Facts have not always been facts, says Ralph Levinson, lecturer in science education at London’s Institute of Education. Today’s givens - oxygen’s flame-feeding properties, planetary movement - were once hotly contested theories. Yet unless teachers convey the complex nature of science, and students grasp it, the mythical formula Science = Truth will continue to pervade almost all science teaching. Or it will until citizenship enters the lab.

Since last September, many science teachers have been asked to include aspects of this statutory cross-curricular subject in their lessons. Those who try, says Levinson, soon face a series of contradictions: “Citizenship is about conflict resolution and discussing different points of view. In science, more than in any other subject, the teacher asks questions with quite definite answers, such as ‘what colour does litmus paper turn when you put it in acid?’ Science teaching has become so entrenched within a basis of certainties that it’s difficult for students to see that there could be different interpretations of the facts.”

If citizenship and science are to be genuinely integrated - not just “building on a bit of social comment on top of the science” - then almost everything about the way we teach science will have to change, says Levinson. He means curriculum content, teaching style and skills, and the atmosphere, physical layout and language of the laboratory. And as the man who ran the Wellcome Trust’s huge study of the way secondary science is taught (see details below), he should know.
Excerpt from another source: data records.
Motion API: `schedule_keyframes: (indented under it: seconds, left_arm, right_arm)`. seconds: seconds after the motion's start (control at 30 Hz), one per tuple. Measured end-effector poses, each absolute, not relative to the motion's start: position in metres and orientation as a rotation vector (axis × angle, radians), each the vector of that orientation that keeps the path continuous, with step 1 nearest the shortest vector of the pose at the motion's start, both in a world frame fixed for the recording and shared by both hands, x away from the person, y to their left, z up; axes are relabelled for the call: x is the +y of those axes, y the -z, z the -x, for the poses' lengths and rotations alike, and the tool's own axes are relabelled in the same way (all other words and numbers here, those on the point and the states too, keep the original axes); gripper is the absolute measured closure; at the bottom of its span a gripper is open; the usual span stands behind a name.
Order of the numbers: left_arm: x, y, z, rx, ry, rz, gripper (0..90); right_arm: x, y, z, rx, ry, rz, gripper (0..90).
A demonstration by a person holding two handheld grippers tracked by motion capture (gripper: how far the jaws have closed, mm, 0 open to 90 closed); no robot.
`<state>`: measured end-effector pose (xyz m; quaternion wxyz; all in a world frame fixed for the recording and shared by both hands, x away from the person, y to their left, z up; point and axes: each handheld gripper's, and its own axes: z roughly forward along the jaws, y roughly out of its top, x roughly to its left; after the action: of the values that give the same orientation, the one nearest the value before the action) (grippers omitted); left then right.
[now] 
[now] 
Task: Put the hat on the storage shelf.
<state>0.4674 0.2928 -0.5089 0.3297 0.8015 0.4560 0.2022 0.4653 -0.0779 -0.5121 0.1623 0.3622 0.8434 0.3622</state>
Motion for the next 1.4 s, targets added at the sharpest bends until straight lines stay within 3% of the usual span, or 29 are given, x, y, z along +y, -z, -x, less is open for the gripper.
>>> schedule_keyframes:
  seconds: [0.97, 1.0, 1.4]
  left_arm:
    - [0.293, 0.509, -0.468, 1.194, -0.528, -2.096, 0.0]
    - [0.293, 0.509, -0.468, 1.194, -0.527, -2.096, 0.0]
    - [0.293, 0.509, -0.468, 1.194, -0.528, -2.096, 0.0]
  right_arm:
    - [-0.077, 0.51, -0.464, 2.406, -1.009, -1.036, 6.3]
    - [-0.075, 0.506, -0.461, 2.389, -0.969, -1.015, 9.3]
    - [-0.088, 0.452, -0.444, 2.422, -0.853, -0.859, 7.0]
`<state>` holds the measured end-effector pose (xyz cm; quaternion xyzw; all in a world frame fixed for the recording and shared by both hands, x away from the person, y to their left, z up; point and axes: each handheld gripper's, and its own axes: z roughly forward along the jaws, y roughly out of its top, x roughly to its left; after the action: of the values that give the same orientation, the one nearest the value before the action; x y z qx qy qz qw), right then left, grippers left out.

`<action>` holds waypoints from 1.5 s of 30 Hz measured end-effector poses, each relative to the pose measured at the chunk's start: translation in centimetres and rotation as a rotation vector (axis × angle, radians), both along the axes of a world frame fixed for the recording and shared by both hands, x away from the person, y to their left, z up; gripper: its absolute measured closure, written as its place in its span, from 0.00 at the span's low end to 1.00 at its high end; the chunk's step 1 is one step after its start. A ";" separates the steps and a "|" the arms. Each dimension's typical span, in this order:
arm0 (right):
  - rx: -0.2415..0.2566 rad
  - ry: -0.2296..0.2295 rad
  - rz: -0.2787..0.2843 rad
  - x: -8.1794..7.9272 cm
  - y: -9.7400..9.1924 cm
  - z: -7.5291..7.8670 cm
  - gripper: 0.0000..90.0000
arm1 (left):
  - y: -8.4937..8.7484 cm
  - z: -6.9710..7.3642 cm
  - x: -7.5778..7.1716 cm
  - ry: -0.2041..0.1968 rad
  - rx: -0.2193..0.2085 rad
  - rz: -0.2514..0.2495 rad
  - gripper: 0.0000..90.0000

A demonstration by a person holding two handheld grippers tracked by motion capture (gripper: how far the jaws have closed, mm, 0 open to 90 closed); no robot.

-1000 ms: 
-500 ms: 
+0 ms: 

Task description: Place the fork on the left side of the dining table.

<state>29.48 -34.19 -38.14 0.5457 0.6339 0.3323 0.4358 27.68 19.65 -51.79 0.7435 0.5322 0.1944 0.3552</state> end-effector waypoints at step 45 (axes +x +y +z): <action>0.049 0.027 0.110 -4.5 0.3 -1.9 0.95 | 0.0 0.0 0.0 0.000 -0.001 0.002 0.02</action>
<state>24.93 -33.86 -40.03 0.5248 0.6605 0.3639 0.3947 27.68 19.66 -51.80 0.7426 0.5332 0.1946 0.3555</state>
Nearly half of all science teachers believe that their subject is “value free”, according to those in the 1,000-school sample interviewed by Levinson for Wellcome’s Valuable Lessons project. Even teachers prepared to go beyond the facts feel there is no time, no assessment technique and no reward to students or teachers for doing so.
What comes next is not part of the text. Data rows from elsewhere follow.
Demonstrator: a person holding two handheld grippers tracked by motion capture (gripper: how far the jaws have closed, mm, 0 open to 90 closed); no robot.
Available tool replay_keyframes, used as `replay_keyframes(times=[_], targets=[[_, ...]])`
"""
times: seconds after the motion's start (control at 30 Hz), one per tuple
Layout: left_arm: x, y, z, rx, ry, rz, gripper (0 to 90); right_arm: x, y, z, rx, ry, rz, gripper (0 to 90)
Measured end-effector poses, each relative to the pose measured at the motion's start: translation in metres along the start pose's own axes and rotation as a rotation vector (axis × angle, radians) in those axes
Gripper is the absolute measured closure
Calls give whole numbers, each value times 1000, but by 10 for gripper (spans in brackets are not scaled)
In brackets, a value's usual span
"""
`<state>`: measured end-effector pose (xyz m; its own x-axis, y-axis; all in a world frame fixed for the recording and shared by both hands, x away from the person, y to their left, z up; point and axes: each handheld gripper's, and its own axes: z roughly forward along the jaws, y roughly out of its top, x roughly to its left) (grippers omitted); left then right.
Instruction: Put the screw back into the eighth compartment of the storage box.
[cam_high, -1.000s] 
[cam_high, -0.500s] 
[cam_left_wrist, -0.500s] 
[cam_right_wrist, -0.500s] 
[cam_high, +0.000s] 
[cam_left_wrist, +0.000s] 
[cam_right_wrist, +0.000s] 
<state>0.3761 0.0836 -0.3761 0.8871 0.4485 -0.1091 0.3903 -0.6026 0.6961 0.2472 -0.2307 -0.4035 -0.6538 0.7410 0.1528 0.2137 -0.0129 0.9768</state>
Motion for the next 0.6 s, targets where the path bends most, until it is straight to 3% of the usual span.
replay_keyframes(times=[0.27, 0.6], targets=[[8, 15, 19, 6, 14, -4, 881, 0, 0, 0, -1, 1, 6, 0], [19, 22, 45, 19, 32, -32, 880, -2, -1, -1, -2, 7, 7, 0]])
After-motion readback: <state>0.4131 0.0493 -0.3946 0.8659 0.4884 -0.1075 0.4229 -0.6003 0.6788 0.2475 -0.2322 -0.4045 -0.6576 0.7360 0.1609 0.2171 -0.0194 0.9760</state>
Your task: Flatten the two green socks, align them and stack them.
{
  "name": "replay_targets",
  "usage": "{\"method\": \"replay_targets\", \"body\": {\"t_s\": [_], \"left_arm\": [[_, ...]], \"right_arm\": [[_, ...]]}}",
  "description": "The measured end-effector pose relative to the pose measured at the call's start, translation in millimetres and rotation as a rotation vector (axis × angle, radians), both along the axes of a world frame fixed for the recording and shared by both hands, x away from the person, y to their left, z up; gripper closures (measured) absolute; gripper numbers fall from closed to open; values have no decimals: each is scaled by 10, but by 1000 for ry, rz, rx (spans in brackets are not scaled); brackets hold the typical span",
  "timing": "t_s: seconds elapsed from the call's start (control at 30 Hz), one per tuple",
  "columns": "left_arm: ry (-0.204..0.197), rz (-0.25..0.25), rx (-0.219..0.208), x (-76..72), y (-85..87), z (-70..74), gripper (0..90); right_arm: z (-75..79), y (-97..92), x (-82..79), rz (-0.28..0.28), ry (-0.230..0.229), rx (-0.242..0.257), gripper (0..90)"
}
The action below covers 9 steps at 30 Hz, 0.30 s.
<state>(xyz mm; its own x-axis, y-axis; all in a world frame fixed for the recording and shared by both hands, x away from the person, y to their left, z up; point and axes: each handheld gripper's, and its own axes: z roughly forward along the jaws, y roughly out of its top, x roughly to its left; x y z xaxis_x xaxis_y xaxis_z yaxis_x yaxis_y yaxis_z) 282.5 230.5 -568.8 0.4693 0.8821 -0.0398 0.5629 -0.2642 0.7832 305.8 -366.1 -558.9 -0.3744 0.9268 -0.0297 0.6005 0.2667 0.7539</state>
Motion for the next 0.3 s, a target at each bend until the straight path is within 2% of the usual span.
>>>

And how would they go about it anyway? The last thing most science teachers want is to preside over a passionate battle of ideas, says Levinson: “A lot of laboratories are serious places where you do practical work with things like glassware. The teacher is at the front; it is difficult for people to talk to each other.

“In discussion you may step into an area where the teacher is no more knowledgeable than the student, and I think in science probably more than in any other subject there is this unequal relationship between the teacher who knows and the student who is there to gather knowledge.”

If combined science and citizenship teaching begin to question areas such as vaccination policy or animal testing, inevitably the amount of time for pure science teaching will decrease. And so it should, says Levinson: the secondary science curriculum is overcrowded and over-academic for most students anyway.

But all kinds of problems would still arise. How much science would be taught, and in what order? Debate founded on ignorance is pointless, Levinson agrees - but adds: “You need very little conceptual science to understand any reasonably deep discussion of the implications of genetic screening.”

Science teachers find it hard to accept this, not only because they themselves are graduates of an academic science training, but also because they feel very untrained for managing controversy. It’s not that they believe that Science = Truth, says Levinson; they simply feel trapped by an over-factual curriculum and a misguided focus on “balance”.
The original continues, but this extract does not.